▶ [YOUR INSTRUCTIONS]: Write out every line below again exactly as it stands, skipping each image.

▶ [RECORDED DATA]:

Start of Block

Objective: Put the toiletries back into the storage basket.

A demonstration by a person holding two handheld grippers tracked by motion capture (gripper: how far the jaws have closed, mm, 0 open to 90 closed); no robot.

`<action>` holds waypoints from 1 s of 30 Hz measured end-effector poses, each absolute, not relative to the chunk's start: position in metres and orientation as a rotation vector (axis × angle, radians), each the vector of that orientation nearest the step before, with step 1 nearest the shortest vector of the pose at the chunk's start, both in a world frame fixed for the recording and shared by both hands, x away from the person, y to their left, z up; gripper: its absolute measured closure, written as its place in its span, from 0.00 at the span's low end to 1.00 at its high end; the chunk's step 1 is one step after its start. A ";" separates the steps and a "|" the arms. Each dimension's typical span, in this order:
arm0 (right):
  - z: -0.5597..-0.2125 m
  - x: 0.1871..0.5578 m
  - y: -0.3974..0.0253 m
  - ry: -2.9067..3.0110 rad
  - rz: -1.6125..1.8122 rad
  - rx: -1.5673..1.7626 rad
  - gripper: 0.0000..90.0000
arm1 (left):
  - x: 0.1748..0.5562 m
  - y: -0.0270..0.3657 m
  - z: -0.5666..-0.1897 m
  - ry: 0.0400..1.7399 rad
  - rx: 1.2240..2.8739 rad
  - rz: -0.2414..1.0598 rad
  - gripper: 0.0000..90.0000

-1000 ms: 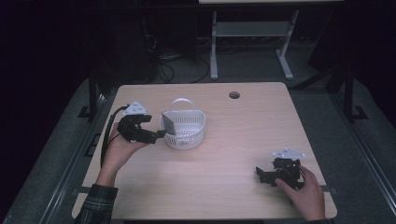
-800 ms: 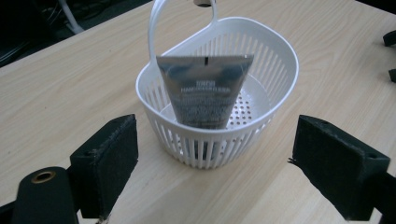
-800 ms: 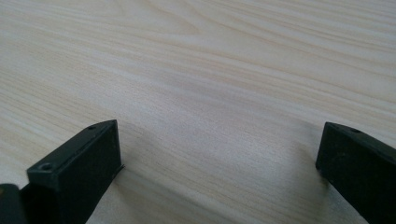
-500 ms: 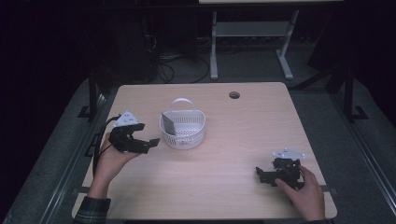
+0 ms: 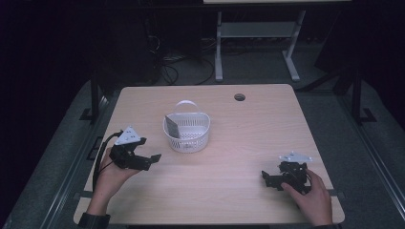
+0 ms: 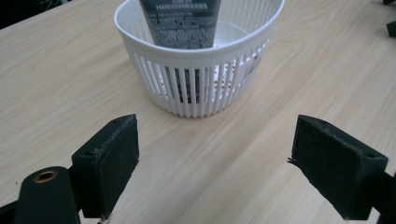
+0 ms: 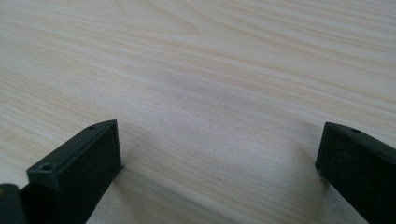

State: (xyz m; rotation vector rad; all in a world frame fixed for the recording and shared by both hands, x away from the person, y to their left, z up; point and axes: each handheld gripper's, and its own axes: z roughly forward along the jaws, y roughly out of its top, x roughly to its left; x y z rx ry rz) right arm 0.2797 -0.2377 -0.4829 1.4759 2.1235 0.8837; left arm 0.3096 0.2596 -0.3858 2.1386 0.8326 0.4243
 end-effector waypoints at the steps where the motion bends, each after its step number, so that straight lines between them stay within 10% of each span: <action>1: -0.483 0.280 -0.238 2.124 0.883 1.476 0.00 | 0.308 0.260 -0.388 0.834 2.132 0.423 0.16; 30: -0.483 0.280 -0.238 2.124 0.882 1.478 0.00 | 0.272 0.298 -0.456 0.959 2.202 0.455 0.16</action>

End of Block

▶ [RESPONSE FOR THIS EXERCISE]:
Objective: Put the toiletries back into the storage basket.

A demonstration by a person holding two handheld grippers tracked by motion capture (gripper: how far the jaws have closed, mm, 0 open to 90 closed); no robot.

`<action>` holds waypoints from 1 s of 30 Hz measured end-effector poses, each absolute, not relative to the chunk's start: position in metres and orientation as a rotation vector (axis × angle, radians), each the vector of that orientation nearest the step before, with step 1 nearest the shortest vector of the pose at the chunk's start, both in a world frame fixed for the recording and shared by both hands, x away from the person, y to their left, z up; gripper: its absolute measured closure, written as its place in its span, from 0.00 at the span's low end to 1.00 at its high end; the chunk's step 1 is one step after its start. A ";" separates the steps and a "|" the arms. Each dimension's typical span, in this order:
arm0 (right):
  - z: -0.5597..-0.2125 m
  - x: 0.1871..0.5578 m
  - y: -0.3974..0.0253 m
  - ry: -2.9067..3.0110 rad
  - rz: -1.6125..1.8122 rad
  - rx: -1.5673..1.7626 rad
  - gripper: 0.0000..90.0000
arm1 (left):
  - x: 0.1748..0.5562 m
  - y: -0.0270..0.3657 m
  - z: -0.5666..-0.1897 m
  - ry: 0.0400..1.7399 rad
  - rx: 1.2240..2.8739 rad
  - rz: -0.2414..1.0598 rad
  - gripper: 0.0000..90.0000

-1000 ms: 
-800 ms: 
-800 ms: 
-500 ms: 
+0 ms: 
+0 ms: 
+0 ms: 

State: (xyz m; rotation vector rad; all in a world frame fixed for the recording and shared by both hands, x away from the person, y to their left, z up; point and axes: each handheld gripper's, and its own axes: z roughly forward along the jaws, y roughly out of its top, x roughly to its left; x y z rx ry rz) right arm 0.2797 -0.2377 -0.4829 1.4759 2.1235 0.8837; left arm 0.3096 0.2596 -0.3858 2.1386 0.8326 0.4243
 end-effector waypoints at the steps where the motion bends, each after its step number, so that straight lines between them stay within 10% of each span: <action>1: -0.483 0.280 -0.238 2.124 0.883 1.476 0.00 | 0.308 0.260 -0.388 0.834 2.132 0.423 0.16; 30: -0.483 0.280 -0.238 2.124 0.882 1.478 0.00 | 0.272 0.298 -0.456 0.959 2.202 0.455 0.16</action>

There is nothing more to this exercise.